- What the task requires:
Find every line below where the string "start" shows up, and copy those lines.

+++ Data section +++

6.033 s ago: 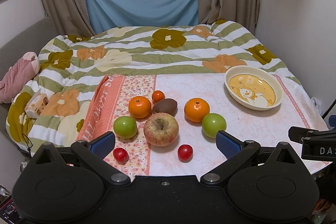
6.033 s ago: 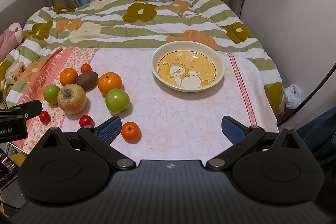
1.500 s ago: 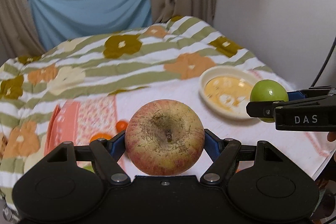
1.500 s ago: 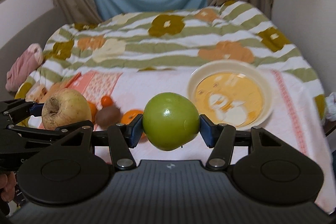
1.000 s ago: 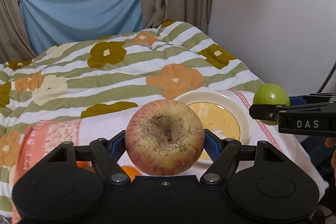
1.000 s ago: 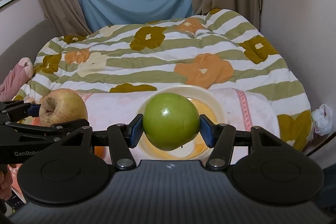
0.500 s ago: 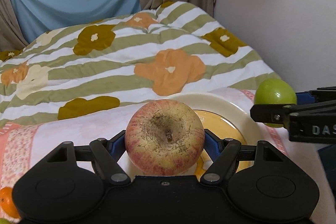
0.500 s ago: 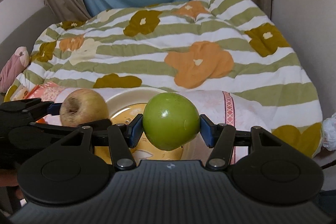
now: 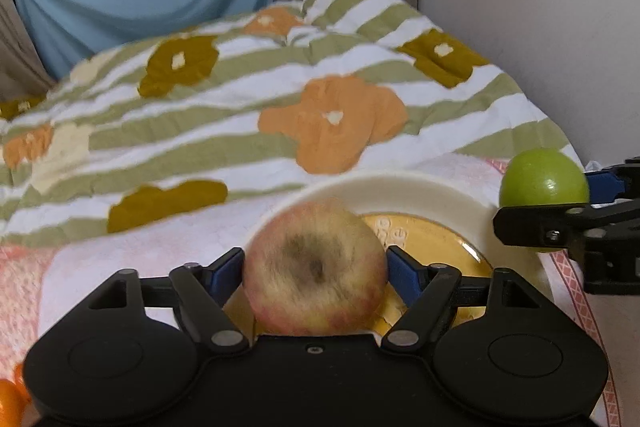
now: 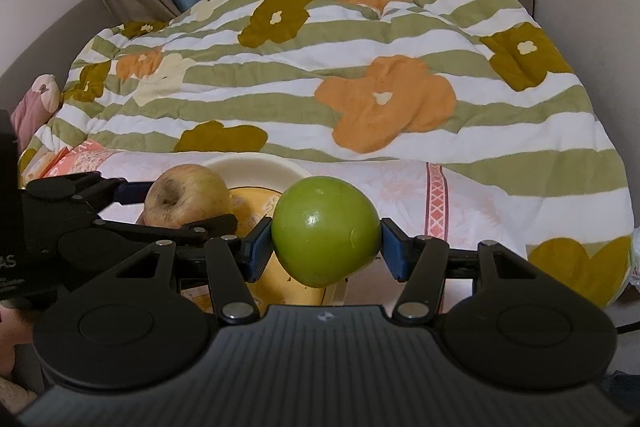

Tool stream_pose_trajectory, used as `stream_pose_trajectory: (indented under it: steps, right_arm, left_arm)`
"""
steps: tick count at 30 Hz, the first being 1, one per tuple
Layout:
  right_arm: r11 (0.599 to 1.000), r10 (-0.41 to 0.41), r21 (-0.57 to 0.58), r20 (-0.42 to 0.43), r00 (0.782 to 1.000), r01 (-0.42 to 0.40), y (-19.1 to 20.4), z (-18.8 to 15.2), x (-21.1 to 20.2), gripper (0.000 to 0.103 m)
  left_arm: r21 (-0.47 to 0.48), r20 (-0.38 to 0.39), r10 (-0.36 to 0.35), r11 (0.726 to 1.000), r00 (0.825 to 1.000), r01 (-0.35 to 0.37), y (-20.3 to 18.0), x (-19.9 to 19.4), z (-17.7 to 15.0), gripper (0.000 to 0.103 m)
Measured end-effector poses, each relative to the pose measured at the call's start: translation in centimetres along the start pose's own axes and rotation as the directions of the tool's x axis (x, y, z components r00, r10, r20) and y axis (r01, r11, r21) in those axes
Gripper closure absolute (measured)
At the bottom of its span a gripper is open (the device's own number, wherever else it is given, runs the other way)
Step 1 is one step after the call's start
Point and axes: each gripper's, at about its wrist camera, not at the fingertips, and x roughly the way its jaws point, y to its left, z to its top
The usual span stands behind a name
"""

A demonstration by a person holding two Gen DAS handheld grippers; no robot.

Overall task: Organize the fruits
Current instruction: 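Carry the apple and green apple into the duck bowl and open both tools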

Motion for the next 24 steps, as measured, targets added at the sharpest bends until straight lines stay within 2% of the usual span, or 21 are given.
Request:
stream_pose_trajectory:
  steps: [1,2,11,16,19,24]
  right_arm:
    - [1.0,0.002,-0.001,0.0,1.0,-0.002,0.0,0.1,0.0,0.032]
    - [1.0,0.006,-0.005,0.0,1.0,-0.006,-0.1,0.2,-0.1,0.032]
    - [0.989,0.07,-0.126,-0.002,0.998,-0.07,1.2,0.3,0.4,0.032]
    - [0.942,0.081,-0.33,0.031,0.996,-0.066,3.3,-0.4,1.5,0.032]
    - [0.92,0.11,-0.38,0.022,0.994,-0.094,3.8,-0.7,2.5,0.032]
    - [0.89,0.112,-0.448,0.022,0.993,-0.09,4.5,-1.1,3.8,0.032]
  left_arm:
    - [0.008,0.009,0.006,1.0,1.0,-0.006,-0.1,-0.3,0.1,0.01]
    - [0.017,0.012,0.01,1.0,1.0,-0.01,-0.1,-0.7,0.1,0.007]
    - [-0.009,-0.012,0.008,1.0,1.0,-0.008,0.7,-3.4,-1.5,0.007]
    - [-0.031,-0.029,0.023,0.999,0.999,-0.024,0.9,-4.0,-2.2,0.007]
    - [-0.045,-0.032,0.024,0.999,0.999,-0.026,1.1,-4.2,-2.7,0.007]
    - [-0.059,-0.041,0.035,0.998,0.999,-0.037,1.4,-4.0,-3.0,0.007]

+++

- Expected answer:
Measured end-effector poses, each relative to the pose measured at the call's start: translation in centimetres along the start pose's own axes and rotation as the directions of the tool's x axis (x, y, z components r00, r10, r20) and y axis (r01, r11, r21) in those axes
Step 1 is one step after the call's start

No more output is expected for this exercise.